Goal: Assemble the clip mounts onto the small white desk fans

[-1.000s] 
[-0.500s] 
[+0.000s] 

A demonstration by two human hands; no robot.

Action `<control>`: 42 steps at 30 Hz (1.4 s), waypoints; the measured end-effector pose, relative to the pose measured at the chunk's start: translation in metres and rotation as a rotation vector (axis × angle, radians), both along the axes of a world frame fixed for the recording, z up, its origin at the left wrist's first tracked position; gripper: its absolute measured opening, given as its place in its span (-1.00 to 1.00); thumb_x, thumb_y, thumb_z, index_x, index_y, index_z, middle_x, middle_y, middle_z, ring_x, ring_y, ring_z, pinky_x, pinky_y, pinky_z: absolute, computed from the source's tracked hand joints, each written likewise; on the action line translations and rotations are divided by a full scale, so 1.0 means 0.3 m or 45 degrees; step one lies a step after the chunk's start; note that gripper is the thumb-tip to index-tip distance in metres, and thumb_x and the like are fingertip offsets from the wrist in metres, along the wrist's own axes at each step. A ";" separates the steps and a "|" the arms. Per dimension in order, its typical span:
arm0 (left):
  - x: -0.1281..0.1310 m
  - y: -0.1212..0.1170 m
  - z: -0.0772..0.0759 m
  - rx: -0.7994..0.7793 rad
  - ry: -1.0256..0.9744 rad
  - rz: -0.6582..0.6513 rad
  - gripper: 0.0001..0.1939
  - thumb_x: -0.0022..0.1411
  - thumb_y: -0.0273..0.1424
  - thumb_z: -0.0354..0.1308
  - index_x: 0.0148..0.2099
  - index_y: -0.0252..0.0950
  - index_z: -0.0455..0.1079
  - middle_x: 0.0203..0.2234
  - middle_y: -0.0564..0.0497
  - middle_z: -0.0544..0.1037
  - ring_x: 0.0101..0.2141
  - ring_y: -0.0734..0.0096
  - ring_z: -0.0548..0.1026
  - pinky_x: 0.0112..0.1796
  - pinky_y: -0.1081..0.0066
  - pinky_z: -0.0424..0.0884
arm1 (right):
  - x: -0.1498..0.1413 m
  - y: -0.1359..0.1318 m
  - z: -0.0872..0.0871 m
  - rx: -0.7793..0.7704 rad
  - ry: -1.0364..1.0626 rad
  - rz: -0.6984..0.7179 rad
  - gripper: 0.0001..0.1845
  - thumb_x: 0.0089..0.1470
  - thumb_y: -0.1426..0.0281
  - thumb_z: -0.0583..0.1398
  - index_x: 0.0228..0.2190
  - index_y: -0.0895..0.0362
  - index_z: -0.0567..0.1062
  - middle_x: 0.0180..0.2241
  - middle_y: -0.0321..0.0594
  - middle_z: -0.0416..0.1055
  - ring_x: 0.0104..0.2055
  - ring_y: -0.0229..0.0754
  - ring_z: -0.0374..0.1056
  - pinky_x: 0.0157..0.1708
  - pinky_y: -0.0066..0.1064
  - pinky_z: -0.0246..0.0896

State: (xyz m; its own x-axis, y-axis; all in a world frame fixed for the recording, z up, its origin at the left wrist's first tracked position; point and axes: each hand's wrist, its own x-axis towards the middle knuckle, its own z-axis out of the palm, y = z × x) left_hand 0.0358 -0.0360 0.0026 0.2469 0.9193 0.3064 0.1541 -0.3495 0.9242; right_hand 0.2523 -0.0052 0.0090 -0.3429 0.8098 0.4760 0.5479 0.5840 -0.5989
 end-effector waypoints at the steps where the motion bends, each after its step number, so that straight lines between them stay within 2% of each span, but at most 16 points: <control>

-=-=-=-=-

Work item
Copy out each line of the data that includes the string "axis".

Output for this exercise
Action `<control>`: 42 steps at 30 Hz (1.4 s), waypoints; the measured end-effector pose, relative to the pose measured at the chunk's start: translation in metres and rotation as a rotation vector (axis × angle, radians), both along the axes of a world frame fixed for the recording, z up, its origin at the left wrist's first tracked position; gripper: its absolute measured opening, given as its place in its span (-1.00 to 1.00); thumb_x, thumb_y, thumb_z, index_x, index_y, index_z, middle_x, middle_y, middle_z, ring_x, ring_y, ring_z, pinky_x, pinky_y, pinky_z: absolute, computed from the source's tracked hand joints, each written likewise; on the action line translations and rotations are divided by a full scale, so 1.0 means 0.3 m or 45 degrees; step one lies a step after the chunk's start; note that gripper is the thumb-tip to index-tip distance in metres, and thumb_x and the like are fingertip offsets from the wrist in metres, along the wrist's own axes at each step. A ";" separates the steps and a "|" the arms. Per dimension in order, its typical span:
State: (xyz m; its own x-axis, y-axis; all in a world frame fixed for the recording, z up, its origin at the left wrist's first tracked position; point and axes: each hand's wrist, its own x-axis towards the middle knuckle, its own z-axis out of the palm, y = z × x) left_hand 0.0358 -0.0360 0.0026 0.2469 0.9193 0.3064 0.1541 -0.3495 0.9242; right_hand 0.2523 -0.0052 0.0090 -0.3429 0.8098 0.4760 0.5479 0.5840 -0.5989

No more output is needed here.